Les Prix du pionnier de l'Institut de la santé publique et des populations (ISPP) des IRSC soutiennent des chercheurs en début, en milieu et en fin de carrière qui continuent de contribuer de façon exceptionnelle à la promotion de la santé publique et des populations au Canada et ailleurs dans le monde, par l'entremise de politiques de santé et d'interventions fondées sur des données probantes.

L'ISPP des IRSC est fier de présenter les lauréats de 2023 :

« Les Prix du pionnier sont remis à des membres du milieu de la recherche qui contribuent de façon exceptionnelle au domaine de la santé publique et des populations. Les lauréats de cette année en sont un parfait exemple.

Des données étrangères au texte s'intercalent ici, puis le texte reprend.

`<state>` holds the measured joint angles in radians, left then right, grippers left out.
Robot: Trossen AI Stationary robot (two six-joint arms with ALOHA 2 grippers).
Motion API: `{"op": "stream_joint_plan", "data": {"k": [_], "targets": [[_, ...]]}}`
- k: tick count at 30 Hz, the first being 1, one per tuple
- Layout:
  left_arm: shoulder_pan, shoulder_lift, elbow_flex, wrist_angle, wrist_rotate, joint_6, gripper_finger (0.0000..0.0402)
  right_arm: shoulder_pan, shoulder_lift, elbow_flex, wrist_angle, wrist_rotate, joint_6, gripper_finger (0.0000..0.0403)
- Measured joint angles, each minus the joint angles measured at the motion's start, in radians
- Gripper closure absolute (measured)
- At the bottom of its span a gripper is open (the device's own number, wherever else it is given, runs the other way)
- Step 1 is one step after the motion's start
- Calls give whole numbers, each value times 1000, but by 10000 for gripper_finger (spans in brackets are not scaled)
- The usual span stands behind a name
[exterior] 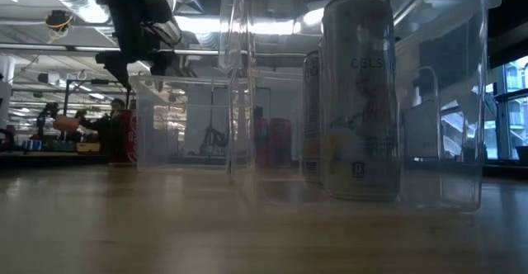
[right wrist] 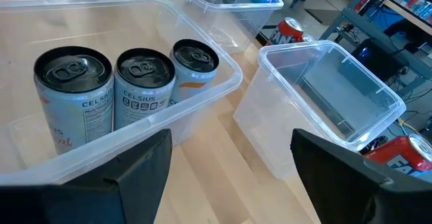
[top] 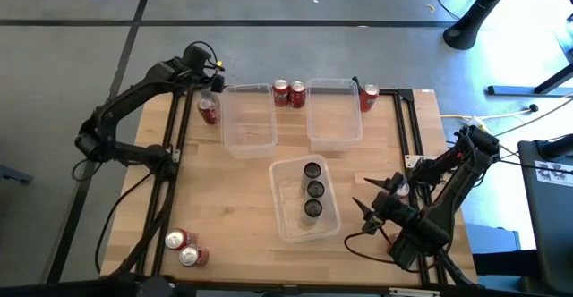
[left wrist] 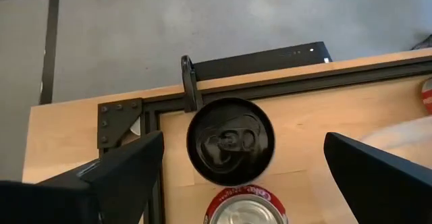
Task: Sort soda cans
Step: Put the white/yellow soda can into the bottom transparent bin
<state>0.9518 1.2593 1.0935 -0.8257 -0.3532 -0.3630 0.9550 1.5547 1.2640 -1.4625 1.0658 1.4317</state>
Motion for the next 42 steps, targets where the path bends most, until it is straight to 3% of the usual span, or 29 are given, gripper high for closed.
{"op": "stream_joint_plan", "data": {"k": [21,33,42], "targets": [[52,112,-1,-5,55,19,12,0,0,0,52,-2,1,100],[57,115,-1,-11,55,52,100,0,0,0,56,-2,0,100],[57,115,-1,-9,52,83,144,0,0,0,59,-1,-1,100]]}}
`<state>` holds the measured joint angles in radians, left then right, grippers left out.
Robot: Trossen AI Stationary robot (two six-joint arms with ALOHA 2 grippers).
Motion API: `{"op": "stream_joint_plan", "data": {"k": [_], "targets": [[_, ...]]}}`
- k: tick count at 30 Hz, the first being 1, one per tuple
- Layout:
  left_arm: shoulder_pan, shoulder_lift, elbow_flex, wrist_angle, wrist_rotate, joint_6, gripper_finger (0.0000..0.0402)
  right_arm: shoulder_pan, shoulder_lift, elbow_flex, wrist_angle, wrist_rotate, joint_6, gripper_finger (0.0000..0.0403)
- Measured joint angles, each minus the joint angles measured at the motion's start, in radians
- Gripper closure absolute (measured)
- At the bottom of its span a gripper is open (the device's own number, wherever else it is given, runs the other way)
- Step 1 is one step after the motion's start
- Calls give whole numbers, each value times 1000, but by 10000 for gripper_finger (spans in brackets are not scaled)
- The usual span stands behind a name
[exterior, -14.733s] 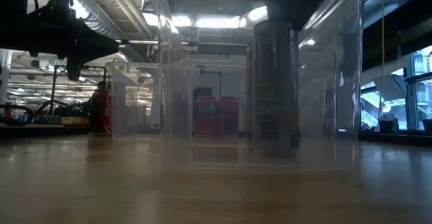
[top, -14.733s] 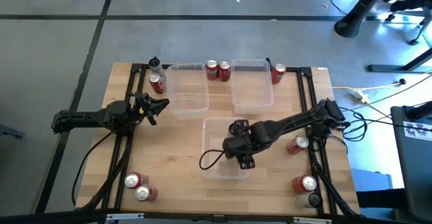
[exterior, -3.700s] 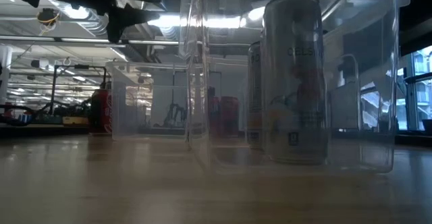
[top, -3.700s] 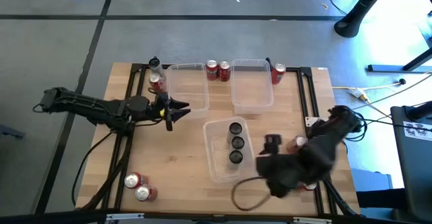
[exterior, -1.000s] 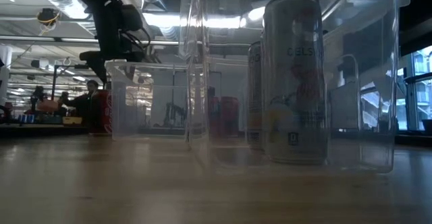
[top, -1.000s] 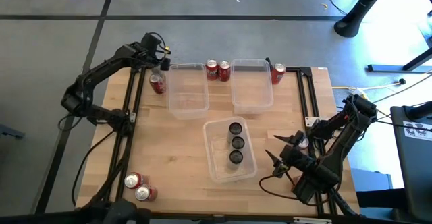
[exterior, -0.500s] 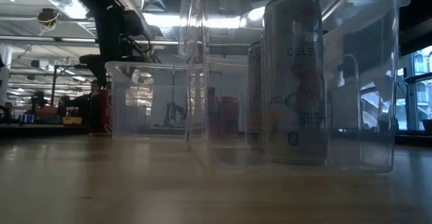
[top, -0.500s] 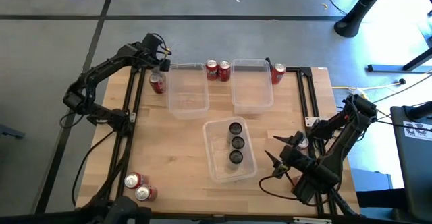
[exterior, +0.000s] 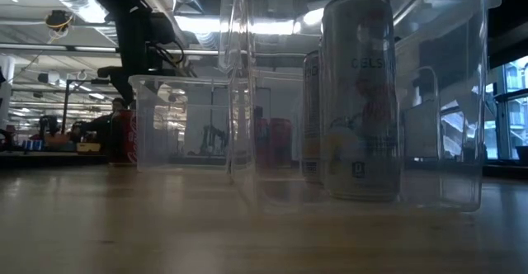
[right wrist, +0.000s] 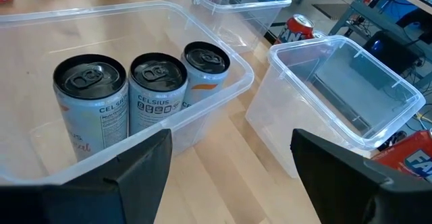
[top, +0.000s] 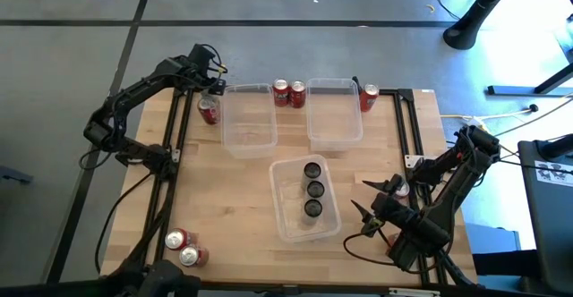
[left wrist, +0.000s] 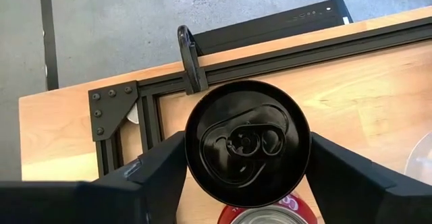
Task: Sort soda cans
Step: Put the white/yellow soda can into the bottom transparent bin
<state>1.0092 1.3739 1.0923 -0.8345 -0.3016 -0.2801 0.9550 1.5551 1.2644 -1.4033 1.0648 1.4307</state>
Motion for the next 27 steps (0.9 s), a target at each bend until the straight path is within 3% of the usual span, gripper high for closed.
{"op": "stream_joint_plan", "data": {"k": [15,27], "targets": [[-5,-65,15,-35,7,27,148,0,0,0,0,35,-6,100],[-59,-154,226,-247,9,53,148,0,0,0,0,50,-23,100]]}}
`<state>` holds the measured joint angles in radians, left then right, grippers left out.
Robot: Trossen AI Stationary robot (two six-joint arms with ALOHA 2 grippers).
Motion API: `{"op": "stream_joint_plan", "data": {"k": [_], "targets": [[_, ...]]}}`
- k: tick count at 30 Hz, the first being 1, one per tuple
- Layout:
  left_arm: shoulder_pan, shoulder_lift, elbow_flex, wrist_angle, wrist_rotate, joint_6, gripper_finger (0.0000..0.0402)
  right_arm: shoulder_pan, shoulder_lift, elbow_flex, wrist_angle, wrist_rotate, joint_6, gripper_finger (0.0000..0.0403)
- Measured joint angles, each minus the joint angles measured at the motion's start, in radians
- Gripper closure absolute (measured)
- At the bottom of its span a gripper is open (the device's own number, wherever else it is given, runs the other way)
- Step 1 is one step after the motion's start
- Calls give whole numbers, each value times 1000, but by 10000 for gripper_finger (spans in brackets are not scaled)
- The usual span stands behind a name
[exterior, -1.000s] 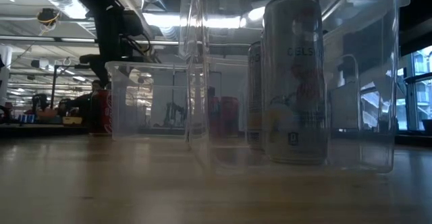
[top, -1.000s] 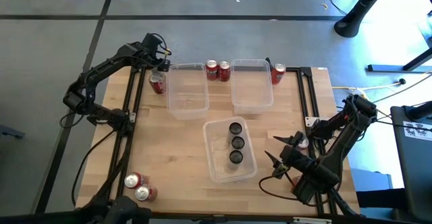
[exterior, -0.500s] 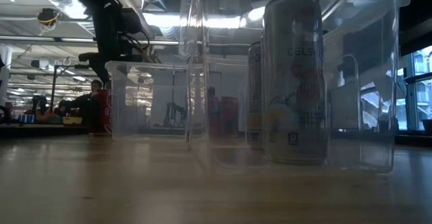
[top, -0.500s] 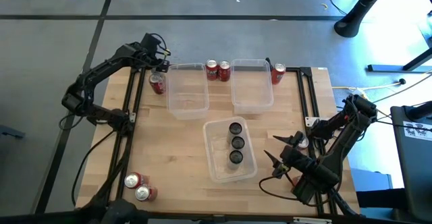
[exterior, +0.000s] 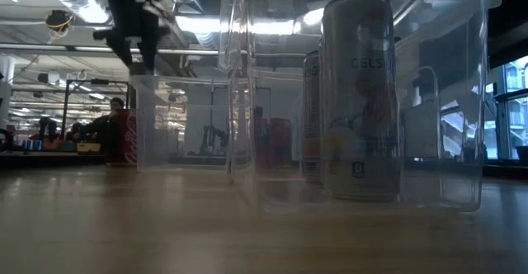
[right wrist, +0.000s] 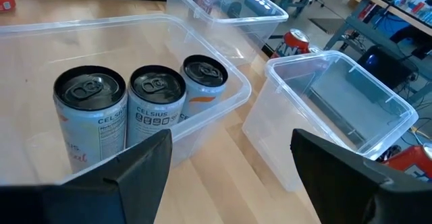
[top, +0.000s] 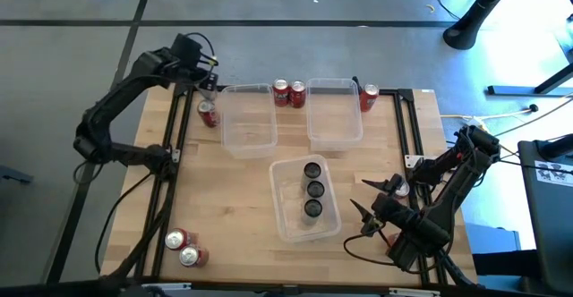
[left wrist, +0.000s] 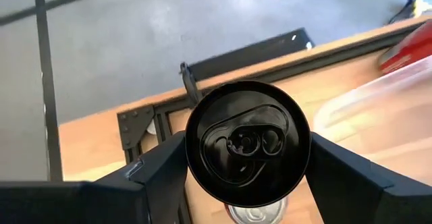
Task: Sort soda cans
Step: Put the white/yellow soda can into the bottom transparent bin
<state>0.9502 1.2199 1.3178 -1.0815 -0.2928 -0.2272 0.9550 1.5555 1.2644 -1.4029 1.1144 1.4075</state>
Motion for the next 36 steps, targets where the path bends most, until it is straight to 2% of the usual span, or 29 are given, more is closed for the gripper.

C’est avec un immense plaisir que je félicite les lauréats des Prix du pionnier de l’ISPP des IRSC 2023 : Julio Montaner, Kate Storey et Travis Salway. En faisant preuve de leadership et d’un engagement ferme à collaborer et à favoriser l’équité en santé, chaque lauréat a non seulement accompli des réalisations exceptionnelles dans le milieu universitaire, mais a créé un impact durable dans les communautés auprès desquelles il travaille. »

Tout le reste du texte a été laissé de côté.